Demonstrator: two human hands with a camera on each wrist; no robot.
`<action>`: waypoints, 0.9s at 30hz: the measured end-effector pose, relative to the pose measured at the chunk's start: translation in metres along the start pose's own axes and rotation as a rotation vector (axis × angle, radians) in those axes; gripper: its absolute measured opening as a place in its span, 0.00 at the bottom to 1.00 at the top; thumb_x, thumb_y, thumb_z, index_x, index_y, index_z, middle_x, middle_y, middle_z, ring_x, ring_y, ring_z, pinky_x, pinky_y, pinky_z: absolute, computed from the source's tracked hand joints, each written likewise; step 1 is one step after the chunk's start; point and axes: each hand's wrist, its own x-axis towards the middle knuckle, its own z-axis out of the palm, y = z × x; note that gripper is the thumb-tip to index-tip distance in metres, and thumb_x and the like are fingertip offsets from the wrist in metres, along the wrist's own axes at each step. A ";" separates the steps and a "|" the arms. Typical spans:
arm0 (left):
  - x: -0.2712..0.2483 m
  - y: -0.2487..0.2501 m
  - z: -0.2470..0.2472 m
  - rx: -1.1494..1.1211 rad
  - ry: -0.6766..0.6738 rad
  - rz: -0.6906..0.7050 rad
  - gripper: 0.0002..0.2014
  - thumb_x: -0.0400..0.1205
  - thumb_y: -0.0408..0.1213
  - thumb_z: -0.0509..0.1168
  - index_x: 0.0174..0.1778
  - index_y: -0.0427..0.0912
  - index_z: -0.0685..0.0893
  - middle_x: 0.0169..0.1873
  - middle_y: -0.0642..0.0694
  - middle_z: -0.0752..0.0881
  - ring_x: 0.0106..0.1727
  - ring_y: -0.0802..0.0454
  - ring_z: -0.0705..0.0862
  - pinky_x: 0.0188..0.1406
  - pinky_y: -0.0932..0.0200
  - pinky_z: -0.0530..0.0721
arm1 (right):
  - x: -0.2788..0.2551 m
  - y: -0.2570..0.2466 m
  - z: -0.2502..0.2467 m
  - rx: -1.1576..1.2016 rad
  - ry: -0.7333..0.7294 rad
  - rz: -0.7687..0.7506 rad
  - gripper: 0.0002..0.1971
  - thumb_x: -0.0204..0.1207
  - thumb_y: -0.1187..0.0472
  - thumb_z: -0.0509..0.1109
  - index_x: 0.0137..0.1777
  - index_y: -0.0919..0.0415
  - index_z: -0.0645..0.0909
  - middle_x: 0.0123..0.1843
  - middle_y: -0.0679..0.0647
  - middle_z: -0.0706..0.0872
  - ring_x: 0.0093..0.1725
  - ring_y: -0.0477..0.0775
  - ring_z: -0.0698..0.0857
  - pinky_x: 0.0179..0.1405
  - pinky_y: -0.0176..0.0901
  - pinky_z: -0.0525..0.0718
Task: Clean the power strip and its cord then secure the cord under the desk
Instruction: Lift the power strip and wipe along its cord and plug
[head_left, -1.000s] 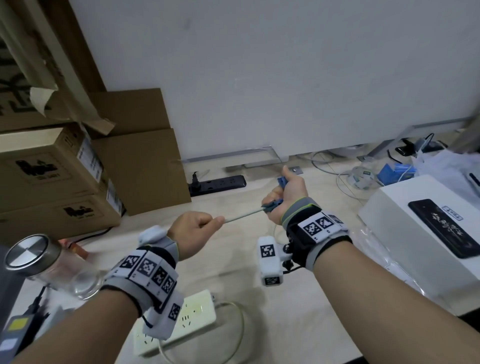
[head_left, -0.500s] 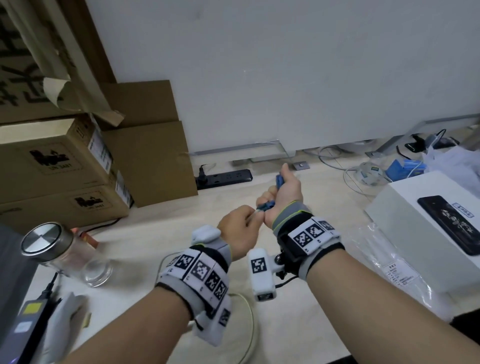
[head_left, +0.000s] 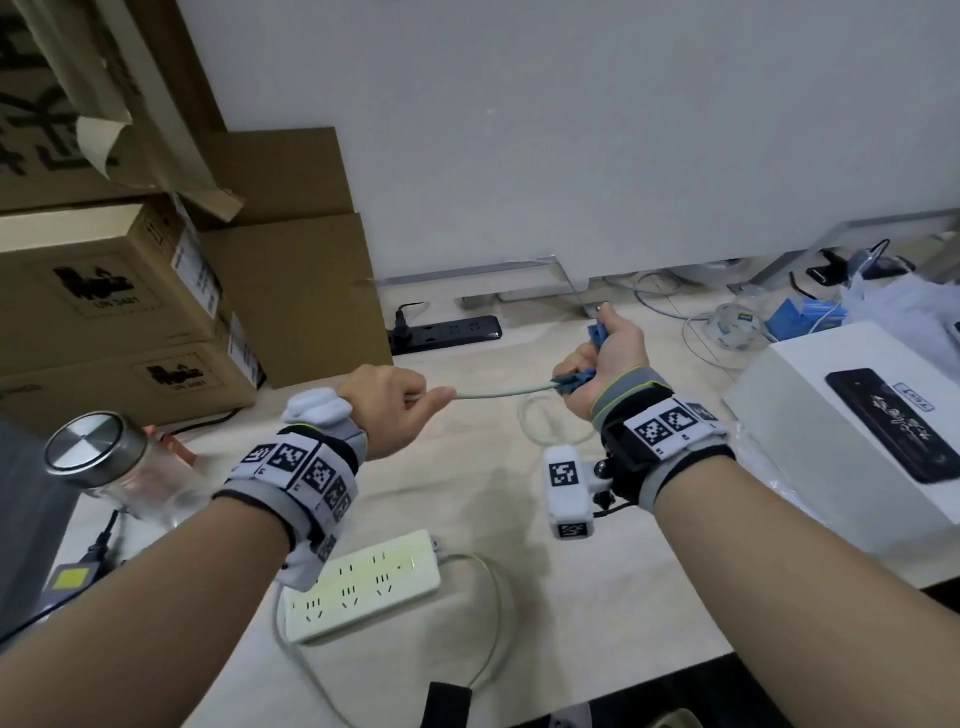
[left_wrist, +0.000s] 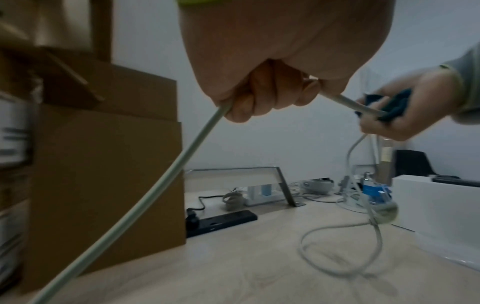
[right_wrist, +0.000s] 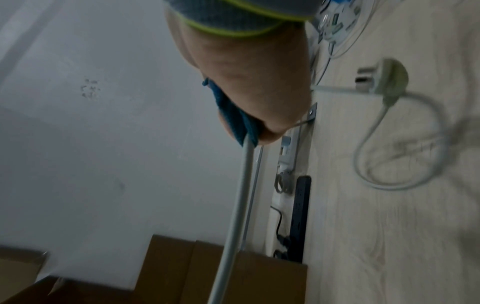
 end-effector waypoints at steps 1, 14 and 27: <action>-0.001 -0.006 -0.001 0.001 -0.012 -0.015 0.32 0.77 0.66 0.53 0.22 0.39 0.69 0.17 0.48 0.69 0.20 0.49 0.65 0.23 0.56 0.62 | 0.002 -0.004 -0.003 0.003 0.016 -0.005 0.21 0.76 0.45 0.70 0.31 0.54 0.65 0.19 0.47 0.56 0.18 0.49 0.54 0.23 0.35 0.57; -0.015 0.066 0.051 -0.386 -0.223 -0.141 0.13 0.84 0.49 0.59 0.62 0.52 0.80 0.42 0.54 0.86 0.44 0.51 0.83 0.47 0.56 0.80 | -0.014 0.037 -0.001 -0.148 -0.076 0.044 0.22 0.75 0.44 0.69 0.30 0.54 0.63 0.20 0.47 0.56 0.18 0.48 0.54 0.20 0.37 0.57; -0.005 0.040 0.018 -0.237 -0.068 -0.056 0.31 0.82 0.59 0.58 0.22 0.37 0.67 0.18 0.46 0.65 0.21 0.47 0.64 0.24 0.55 0.62 | -0.007 0.001 0.001 -0.102 0.028 0.098 0.23 0.76 0.47 0.70 0.28 0.56 0.63 0.16 0.49 0.58 0.15 0.49 0.57 0.24 0.35 0.62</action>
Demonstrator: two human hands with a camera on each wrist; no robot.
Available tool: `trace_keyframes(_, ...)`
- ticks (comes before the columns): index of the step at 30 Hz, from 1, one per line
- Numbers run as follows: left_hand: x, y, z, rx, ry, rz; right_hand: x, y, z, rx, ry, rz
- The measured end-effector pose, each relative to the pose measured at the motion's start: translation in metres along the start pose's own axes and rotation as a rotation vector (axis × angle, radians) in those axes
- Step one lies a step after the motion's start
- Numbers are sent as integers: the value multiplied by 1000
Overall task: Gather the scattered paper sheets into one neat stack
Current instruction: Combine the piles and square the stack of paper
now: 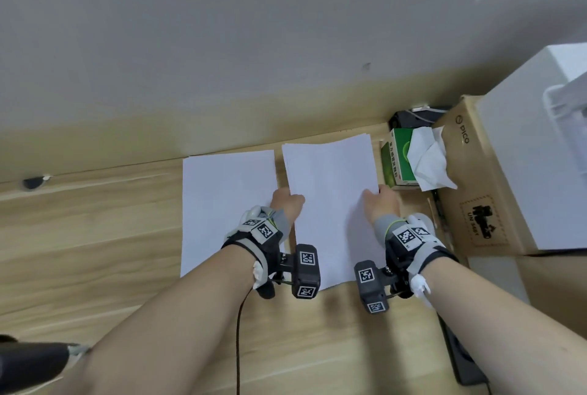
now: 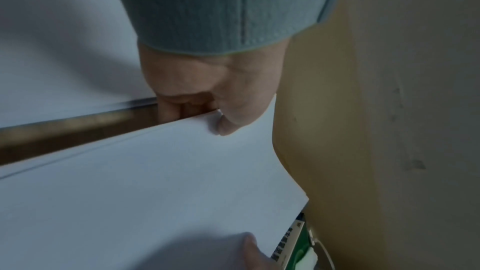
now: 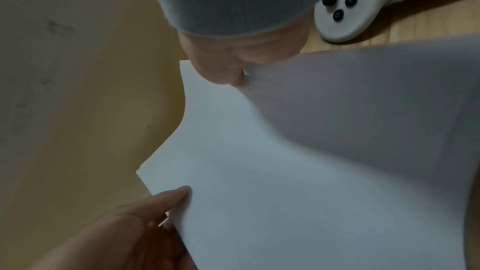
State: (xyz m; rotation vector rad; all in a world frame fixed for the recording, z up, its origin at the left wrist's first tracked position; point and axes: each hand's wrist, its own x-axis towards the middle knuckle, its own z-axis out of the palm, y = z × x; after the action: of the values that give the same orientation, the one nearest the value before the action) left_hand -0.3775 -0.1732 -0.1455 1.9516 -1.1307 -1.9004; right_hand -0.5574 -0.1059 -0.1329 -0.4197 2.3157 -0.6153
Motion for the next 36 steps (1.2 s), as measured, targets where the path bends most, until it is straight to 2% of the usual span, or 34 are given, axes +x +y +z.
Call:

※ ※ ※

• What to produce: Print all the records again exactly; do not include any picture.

• Result of this exercise:
Demonstrator: two human hands with a camera on each wrist; no robot.
`<action>`: waypoints, 0.9s at 30hz: the measured end-effector pose, relative to the pose measured at the chunk's start: translation in metres along the start pose's own axes and rotation as a rotation vector (axis × angle, radians) in those axes; gripper: its absolute measured opening as a place in its span, 0.00 at the bottom to 1.00 at the top; thumb_x, thumb_y, thumb_z, index_x, index_y, index_z, middle_x, middle_y, middle_z, ring_x, ring_y, ring_z, pinky_x, pinky_y, pinky_z: absolute, computed from the source's tracked hand joints, each written likewise; step 1 is one step after the chunk's start; point and axes: each hand's wrist, its own x-axis towards the middle knuckle, its own z-axis out of the palm, y = z × x; note that gripper is the thumb-tip to index-tip distance in metres, and thumb_x and the like are fingertip offsets from the wrist in metres, along the wrist's own axes at each step. A ";" separates the steps and a "|" the arms. Typical spans:
arm0 (left):
  - x: -0.2712..0.2483 m
  - y: -0.2487..0.2501 m
  - z: -0.2470..0.2472 m
  - rx: -1.1494..1.1211 rad
  - ry: -0.6766..0.6738 rad
  - rz: -0.6906..0.7050 rad
  - gripper: 0.0002..0.2014
  - thumb_x: -0.0400..0.1205
  - thumb_y: -0.0408..0.1213
  - thumb_z: -0.0509..0.1168
  - index_x: 0.0174..0.1778
  - index_y: -0.0427..0.0912
  - index_z: -0.0685..0.0893
  - middle_x: 0.0169..0.1873
  - middle_y: -0.0642..0.0694
  - middle_z: -0.0752..0.0881
  - ring_x: 0.0106..0.1727
  - ring_y: -0.0802..0.0454
  - ring_z: -0.0705..0.0862
  - pinky_x: 0.0188..0.1406
  - pinky_y: -0.0932..0.0200
  - pinky_z: -0.0530..0.0721
arm1 (right):
  - x: -0.2788..0.2551 m
  - y: -0.2570..0.2466 m
  - z: -0.2502..0.2467 m
  - rx: -1.1576..1.2016 rad
  - ry: -0.7333..0.7294 rad
  - rz: -0.7687..0.7506 rad
  - gripper: 0.0002..0.1971
  - thumb_x: -0.0204..0.1207
  - thumb_y: -0.1187..0.0472
  - thumb_z: -0.0509..0.1109
  - index_x: 0.0137..0.1777
  - index_y: -0.0919..0.0415
  - index_z: -0.0645..0.0909
  - middle_x: 0.0123..0.1843
  - middle_y: -0.0679..0.0647
  - middle_z: -0.0706..0.0872
  - ring_x: 0.0093..0.1725
  - ring_y: -0.0477..0.0775
  - ring_z: -0.0698..0.0857
  - pinky_x: 0.0179..0.1405
  - pinky_y: -0.0176..0.0901
  - pinky_z: -0.0525..0.0718
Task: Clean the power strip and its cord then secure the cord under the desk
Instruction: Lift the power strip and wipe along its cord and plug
[head_left, -1.000s] 
[head_left, -0.500s] 
[head_left, +0.000s] 
[left_wrist, +0.000s] 
[right_wrist, +0.000s] 
 end-effector waypoints at steps 1, 14 and 27: <action>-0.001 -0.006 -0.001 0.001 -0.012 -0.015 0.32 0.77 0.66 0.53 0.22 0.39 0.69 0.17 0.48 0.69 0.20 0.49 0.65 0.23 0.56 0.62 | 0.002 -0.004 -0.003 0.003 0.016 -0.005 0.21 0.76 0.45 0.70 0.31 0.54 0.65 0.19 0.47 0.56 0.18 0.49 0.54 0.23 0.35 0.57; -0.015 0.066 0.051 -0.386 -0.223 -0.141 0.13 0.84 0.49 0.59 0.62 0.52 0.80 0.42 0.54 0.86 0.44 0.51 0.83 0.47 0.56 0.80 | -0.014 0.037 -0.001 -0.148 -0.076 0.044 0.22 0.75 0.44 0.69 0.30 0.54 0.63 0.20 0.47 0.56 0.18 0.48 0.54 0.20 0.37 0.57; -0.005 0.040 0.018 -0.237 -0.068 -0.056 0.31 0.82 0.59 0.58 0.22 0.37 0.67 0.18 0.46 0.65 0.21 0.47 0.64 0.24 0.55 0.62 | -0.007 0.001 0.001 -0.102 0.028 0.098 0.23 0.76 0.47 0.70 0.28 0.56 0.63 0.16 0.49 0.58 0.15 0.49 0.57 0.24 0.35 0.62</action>
Demonstrator: two human hands with a camera on each wrist; no robot.
Available tool: `trace_keyframes(_, ...)`
- ticks (comes before the columns): index of the step at 30 Hz, from 1, one per line
- Numbers run as follows: left_hand: x, y, z, rx, ry, rz; right_hand: x, y, z, rx, ry, rz
- The measured end-effector pose, each relative to the pose measured at the motion's start: translation in metres along the start pose's own axes and rotation as a rotation vector (axis × angle, radians) in those axes
- Step one lies a step after the motion's start
- Numbers are sent as integers: the value multiplied by 1000
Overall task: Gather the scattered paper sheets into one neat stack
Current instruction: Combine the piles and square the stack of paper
now: 
now: 
now: 
State: (xyz m; rotation vector rad; all in a world frame fixed for the recording, z up, its origin at the left wrist's first tracked position; point and axes: each hand's wrist, its own x-axis towards the middle knuckle, its own z-axis out of the palm, y = z × x; after the action: of the values that give the same orientation, the one nearest the value before the action) left_hand -0.3775 -0.1732 -0.1455 1.9516 -1.1307 -1.9004; right_hand -0.5574 -0.1059 -0.1329 -0.4197 2.3157 -0.6153
Motion for the next 36 steps (1.2 s), as measured, targets where the path bends most, until it is straight to 2% of the usual span, or 34 are given, axes +x +y +z.
Call:

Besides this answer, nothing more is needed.